Croatia’s capital is a cultural hotspot
Bleary-eyed from an early morning six-hour train ride and staring blankly at a tram system map like it’s an ink blot, I start to wonder if this episode is off to a disastrous start of Griswold proportions.

Trams in Zagreb are blue – favorite local color

  Sveti Duh, Savski gaj, Harambasiceva. Hieroglyphics would be easier to decipher than these tram stop names at this moment. Overwhelmed and impatient in the rain because of a lack of sleep, culture shock, foreign language, and absence of fellow tourists — which novice traveler hasn’t been there?

 The question is, how do you escape before your boil over? In this case, it was one of Zagreb’s finest ambassadors who scooped my girlfriend and I from this predicament — a young English-speaking woman who recognized two fish out of water and went out of her way to approach and assist.
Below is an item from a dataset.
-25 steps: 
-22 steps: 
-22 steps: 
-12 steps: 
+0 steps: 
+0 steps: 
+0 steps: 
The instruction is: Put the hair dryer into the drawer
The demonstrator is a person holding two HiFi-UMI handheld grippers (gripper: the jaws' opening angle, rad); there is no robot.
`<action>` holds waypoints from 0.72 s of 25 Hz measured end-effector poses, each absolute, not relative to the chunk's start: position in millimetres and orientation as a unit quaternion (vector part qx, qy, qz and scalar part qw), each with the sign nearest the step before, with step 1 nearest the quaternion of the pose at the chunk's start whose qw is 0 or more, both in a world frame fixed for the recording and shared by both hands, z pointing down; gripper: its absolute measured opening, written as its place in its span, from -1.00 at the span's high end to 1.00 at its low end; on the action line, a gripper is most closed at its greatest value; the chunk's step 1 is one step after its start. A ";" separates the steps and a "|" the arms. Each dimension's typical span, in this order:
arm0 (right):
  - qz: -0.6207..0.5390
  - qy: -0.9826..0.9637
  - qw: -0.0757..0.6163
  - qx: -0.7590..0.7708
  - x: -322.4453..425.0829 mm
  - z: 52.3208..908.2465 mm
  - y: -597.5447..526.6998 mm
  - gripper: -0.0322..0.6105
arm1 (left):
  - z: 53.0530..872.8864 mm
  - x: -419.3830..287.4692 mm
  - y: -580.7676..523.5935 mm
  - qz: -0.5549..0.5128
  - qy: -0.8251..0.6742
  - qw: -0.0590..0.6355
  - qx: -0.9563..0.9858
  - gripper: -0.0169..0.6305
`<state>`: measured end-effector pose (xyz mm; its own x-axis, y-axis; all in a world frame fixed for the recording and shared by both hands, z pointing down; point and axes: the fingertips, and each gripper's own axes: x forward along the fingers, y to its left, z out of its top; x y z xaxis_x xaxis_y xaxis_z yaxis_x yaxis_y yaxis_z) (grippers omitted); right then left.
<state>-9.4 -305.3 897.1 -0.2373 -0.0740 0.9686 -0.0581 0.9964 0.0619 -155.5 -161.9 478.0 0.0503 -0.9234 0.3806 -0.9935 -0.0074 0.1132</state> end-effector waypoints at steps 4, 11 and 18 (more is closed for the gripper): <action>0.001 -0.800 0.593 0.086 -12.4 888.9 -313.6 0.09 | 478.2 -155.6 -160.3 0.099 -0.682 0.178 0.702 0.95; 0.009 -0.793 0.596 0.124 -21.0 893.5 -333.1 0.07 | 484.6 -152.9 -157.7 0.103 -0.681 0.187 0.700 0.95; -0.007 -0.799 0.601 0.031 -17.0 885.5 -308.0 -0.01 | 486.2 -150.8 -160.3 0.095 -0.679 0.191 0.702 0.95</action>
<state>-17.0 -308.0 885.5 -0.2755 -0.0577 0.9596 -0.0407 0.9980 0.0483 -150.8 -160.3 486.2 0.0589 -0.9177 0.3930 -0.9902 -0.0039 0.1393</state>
St. Mark’s Church in the Upper Town

Unsure which tram to recommend, the woman led us to an information booth, acted as an interpreter, and led us back to the tram stop and told us which one to catch. Crisis averted. The people of Croatia’s capital would put out a few more fires for us in the next 72 hours as we found our way around its tangled streets in what turned out to be a pleasant and surprising visit.

Zagreb is vibrant, comfy and cosmopolitan — a cultural hotspot with an abundance of museums, cafes, historic sites, parks and good shopping, and a mix of architectural influences. Old meets new in its medieval-like “old town” or Upper Town (Gornji Grad). More on that later.

Zagreb – panoramic view of the city and its mountain Sljeme

Typical street in Zagreb

With one million citizens, Zagreb is Croatia’s largest city. Many speak at least a little bit of English. The tram system, it turns out, is easy to navigate once you pick up a map and find your bearings.

Before we embarked on a two-week trip to Europe, which included stops in Munich and Vienna, most friends and relatives asked, “Why Zagreb?” Some didn’t know where to find it on a map, lending credence to its reputation as an overlooked city.

“Because it’s out of the way and not as expensive as other cities,” I replied.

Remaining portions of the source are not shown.